◆ WHAT TO WORK ON ◆
Find "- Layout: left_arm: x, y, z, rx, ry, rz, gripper" and "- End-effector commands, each" in the records below. Copy the lines holding them and every line between, exactly, and no others.

□ □ □ □

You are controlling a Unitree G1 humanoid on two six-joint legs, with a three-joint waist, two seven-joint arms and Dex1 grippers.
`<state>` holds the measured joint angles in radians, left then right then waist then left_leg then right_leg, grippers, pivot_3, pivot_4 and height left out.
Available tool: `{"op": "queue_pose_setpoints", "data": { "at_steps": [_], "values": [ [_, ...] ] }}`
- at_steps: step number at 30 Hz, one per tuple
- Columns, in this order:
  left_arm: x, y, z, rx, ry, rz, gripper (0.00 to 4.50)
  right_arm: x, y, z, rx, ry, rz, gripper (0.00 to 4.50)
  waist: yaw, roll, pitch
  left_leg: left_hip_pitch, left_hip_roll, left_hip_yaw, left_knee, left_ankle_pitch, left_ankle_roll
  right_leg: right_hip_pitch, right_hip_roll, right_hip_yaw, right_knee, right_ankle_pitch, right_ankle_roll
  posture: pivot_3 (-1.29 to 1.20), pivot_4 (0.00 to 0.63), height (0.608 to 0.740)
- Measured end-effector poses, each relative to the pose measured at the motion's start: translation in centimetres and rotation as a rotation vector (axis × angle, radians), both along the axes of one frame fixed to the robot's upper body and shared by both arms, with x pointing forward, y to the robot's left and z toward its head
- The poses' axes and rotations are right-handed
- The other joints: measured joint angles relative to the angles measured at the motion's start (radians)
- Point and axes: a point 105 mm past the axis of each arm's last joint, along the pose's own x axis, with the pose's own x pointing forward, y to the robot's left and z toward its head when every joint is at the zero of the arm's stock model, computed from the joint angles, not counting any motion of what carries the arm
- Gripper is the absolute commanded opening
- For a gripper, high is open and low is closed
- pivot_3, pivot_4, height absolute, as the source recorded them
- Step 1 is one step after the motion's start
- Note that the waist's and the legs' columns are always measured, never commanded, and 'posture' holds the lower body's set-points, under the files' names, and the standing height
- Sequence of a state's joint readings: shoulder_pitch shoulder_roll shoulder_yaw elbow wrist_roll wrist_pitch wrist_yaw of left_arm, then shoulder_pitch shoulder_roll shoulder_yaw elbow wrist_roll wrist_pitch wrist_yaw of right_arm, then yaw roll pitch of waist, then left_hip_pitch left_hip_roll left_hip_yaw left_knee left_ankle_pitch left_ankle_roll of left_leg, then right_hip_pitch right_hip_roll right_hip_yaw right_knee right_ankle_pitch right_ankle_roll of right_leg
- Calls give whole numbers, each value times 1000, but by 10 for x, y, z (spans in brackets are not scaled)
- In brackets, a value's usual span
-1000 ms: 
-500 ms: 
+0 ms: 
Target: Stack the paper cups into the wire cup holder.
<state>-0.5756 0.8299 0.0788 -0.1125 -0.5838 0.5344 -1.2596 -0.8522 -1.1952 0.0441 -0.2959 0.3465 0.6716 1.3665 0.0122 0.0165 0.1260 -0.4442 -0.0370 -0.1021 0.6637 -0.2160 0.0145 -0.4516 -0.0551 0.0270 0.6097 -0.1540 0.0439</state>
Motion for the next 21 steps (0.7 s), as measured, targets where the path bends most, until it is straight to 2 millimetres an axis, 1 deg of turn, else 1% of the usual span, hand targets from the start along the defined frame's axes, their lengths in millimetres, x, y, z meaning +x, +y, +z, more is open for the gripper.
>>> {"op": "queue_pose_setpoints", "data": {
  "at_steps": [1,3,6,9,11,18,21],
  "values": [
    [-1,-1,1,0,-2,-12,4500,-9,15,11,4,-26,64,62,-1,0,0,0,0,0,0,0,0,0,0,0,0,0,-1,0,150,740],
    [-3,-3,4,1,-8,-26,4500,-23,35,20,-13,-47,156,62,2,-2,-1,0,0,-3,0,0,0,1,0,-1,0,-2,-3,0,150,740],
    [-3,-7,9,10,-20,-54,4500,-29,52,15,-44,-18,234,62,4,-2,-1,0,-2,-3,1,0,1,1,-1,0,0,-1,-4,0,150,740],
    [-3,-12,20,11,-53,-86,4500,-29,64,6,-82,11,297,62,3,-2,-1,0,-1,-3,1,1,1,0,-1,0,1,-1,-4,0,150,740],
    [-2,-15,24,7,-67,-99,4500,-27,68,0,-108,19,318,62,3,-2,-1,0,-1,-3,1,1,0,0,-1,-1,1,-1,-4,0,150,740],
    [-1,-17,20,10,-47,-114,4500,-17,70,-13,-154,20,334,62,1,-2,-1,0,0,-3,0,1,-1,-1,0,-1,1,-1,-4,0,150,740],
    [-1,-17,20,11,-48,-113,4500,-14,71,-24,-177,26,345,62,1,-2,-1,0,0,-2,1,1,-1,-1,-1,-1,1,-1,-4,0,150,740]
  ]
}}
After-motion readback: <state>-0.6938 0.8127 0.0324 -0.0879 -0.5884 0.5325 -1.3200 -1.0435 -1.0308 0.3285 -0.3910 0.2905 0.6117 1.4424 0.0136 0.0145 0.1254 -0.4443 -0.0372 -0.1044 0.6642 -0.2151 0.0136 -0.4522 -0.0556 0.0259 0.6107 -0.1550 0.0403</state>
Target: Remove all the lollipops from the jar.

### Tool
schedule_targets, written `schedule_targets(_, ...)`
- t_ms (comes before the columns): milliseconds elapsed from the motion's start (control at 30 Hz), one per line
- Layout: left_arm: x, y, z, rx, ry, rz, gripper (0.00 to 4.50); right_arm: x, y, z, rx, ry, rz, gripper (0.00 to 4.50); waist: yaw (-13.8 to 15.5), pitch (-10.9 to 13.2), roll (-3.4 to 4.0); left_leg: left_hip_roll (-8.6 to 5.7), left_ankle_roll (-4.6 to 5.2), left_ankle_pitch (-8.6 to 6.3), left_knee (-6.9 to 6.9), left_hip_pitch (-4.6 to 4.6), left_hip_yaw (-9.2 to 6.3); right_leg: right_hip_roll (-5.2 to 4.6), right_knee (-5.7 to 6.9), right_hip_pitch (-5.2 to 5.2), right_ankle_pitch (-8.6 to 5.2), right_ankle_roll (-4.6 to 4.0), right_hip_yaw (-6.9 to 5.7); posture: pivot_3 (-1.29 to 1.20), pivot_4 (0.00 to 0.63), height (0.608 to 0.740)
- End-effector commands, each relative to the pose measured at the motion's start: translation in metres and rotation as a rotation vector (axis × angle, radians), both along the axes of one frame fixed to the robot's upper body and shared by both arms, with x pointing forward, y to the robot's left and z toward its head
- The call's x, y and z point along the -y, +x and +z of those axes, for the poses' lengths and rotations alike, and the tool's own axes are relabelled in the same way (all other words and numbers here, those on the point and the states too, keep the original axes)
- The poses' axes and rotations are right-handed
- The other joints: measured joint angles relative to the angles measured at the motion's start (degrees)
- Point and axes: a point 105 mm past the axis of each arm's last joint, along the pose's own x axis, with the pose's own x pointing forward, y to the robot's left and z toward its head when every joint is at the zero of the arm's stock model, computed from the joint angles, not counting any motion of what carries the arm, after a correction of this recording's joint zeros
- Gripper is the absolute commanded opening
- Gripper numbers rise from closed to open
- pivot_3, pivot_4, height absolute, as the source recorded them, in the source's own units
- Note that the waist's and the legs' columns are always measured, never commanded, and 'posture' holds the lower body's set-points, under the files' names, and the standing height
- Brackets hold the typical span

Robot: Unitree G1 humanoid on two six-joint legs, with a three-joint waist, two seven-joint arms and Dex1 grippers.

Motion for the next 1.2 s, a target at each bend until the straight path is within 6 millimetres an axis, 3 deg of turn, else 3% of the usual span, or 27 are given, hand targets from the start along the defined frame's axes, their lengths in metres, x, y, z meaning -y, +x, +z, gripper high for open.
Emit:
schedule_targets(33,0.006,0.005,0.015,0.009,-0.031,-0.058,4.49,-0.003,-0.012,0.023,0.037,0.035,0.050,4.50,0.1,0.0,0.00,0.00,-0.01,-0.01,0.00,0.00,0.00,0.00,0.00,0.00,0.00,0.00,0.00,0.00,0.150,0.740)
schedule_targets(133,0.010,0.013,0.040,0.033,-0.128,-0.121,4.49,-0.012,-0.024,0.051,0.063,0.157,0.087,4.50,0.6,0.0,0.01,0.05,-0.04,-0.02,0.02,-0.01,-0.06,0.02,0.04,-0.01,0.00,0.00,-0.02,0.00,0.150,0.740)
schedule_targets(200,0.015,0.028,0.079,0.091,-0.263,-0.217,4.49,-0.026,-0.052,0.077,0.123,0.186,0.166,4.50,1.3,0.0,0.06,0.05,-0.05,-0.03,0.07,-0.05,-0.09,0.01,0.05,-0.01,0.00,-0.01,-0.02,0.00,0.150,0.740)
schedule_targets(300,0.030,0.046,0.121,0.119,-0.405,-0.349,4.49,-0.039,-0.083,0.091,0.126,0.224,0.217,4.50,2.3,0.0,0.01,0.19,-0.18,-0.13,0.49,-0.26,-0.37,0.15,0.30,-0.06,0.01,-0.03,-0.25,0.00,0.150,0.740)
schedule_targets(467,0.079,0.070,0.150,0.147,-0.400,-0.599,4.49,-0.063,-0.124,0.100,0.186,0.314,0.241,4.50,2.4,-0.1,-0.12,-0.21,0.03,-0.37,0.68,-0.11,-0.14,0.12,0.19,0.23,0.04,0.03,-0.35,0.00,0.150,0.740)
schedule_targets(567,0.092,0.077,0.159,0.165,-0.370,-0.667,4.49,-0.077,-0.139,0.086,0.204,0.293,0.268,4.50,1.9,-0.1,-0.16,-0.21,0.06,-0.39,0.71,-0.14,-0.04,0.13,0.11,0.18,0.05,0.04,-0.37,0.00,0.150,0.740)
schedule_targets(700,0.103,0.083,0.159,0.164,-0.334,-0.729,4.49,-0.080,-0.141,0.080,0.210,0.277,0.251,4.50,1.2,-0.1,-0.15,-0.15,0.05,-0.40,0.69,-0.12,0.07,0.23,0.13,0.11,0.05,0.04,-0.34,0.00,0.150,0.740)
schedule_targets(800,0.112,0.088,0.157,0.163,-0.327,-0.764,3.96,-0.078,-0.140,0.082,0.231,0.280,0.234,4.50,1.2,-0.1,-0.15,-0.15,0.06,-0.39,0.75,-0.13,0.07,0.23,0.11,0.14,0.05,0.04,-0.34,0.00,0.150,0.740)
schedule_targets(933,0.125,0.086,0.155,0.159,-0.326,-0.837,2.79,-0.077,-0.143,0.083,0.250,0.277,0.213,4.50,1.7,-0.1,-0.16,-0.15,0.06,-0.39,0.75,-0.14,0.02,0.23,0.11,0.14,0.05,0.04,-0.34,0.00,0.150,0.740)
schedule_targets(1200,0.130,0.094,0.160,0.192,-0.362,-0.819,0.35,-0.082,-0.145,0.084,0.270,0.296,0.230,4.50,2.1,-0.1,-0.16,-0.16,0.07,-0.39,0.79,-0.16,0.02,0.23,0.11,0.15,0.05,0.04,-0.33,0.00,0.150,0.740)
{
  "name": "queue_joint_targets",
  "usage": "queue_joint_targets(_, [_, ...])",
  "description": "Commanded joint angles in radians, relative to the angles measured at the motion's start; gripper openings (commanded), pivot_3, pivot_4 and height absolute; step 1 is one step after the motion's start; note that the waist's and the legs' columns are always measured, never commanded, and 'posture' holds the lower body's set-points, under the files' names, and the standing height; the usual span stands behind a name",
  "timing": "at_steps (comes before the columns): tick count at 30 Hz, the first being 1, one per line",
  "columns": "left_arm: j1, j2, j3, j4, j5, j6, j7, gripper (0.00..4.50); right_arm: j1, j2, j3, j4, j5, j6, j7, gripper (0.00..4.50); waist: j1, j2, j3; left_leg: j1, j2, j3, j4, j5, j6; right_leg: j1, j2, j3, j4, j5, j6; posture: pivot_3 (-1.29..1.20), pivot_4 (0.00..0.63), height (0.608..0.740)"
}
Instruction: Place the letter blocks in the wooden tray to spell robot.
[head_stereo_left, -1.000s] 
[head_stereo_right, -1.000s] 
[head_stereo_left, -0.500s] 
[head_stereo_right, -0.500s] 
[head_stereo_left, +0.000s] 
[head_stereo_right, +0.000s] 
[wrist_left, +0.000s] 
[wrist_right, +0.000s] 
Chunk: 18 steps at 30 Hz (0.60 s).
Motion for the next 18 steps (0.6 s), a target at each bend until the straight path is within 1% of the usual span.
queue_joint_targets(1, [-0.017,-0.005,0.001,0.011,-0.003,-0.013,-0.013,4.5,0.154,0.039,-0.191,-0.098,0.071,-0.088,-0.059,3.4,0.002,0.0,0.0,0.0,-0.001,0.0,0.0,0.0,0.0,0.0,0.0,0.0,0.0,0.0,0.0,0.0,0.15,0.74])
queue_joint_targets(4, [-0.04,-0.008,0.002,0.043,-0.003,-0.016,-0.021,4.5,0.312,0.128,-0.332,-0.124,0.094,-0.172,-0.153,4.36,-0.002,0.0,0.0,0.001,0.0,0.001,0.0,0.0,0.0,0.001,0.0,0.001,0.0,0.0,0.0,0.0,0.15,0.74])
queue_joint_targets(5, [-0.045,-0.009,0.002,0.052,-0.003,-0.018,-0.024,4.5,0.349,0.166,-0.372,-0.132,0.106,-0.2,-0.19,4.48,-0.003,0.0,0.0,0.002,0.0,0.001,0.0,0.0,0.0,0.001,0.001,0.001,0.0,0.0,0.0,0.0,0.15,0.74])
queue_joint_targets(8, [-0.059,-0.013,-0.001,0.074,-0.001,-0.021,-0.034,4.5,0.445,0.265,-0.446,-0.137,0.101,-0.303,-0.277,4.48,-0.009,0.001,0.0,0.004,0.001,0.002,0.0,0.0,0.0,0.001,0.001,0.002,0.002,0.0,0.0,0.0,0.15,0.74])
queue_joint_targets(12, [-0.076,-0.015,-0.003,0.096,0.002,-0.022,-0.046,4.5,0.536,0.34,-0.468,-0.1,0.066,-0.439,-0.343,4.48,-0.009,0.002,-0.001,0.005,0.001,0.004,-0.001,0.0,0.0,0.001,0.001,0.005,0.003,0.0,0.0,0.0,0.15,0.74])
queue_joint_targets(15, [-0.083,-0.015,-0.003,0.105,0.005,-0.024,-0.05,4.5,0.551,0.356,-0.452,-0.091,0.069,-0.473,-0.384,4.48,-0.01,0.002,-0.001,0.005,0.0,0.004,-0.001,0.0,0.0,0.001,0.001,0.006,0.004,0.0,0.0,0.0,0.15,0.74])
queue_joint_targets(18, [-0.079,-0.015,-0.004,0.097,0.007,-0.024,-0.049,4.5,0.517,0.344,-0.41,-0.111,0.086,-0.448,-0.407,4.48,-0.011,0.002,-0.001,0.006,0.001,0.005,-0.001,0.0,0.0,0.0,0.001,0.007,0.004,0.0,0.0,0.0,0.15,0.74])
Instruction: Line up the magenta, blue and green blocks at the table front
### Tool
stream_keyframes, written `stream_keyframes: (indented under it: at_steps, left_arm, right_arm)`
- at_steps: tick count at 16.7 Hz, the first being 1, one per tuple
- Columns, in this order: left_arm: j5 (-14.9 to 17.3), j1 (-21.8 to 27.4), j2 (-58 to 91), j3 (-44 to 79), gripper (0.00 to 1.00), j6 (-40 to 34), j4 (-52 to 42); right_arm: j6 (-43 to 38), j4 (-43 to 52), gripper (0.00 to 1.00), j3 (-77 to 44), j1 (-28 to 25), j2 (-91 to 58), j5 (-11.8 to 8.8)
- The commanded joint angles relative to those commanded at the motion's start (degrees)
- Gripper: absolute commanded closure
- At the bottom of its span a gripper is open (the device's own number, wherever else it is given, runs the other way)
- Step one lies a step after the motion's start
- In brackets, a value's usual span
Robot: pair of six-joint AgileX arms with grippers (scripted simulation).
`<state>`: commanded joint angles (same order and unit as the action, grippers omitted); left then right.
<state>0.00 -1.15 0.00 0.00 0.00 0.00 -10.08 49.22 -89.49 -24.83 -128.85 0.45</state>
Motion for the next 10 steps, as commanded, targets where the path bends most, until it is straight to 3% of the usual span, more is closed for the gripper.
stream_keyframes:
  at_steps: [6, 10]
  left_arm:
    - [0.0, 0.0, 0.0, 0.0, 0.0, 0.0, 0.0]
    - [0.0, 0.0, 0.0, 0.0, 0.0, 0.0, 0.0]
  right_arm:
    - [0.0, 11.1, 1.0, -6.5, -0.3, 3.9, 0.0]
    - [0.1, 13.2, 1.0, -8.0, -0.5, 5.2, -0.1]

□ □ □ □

◆ TASK SOLUTION ◆
- Layout: left_arm: x, y, z, rx, ry, rz, gripper (0.00 to 4.50); right_arm: x, y, z, rx, ry, rz, gripper (0.00 to 4.50); waist: yaw (-13.8 to 15.5), pitch (-10.9 to 13.2), roll (-3.4 to 4.0); left_leg: left_hip_roll (-8.6 to 5.7), left_ankle_roll (-4.6 to 5.2), left_ankle_pitch (-8.6 to 6.3), left_knee (-6.9 to 6.9), left_hip_pitch (-4.6 to 4.6), left_hip_yaw (-9.2 to 6.3); right_leg: right_hip_roll (-5.2 to 4.6), right_knee (-5.7 to 6.9), right_hip_pitch (-5.2 to 5.2), right_ankle_pitch (-8.6 to 5.2), right_ankle_roll (-4.6 to 4.0), right_hip_yaw (-6.9 to 5.7); posture: pivot_3 (-1.29 to 1.20), pivot_4 (0.00 to 0.63), height (0.608 to 0.740)
- End-effector commands, each relative to the pose measured at the motion's start: translation in metres and rotation as a rotation vector (axis × angle, radians), both along the axes of one frame fixed to the robot's upper body and shared by both arms, with x pointing forward, y to the robot's left and z toward its head

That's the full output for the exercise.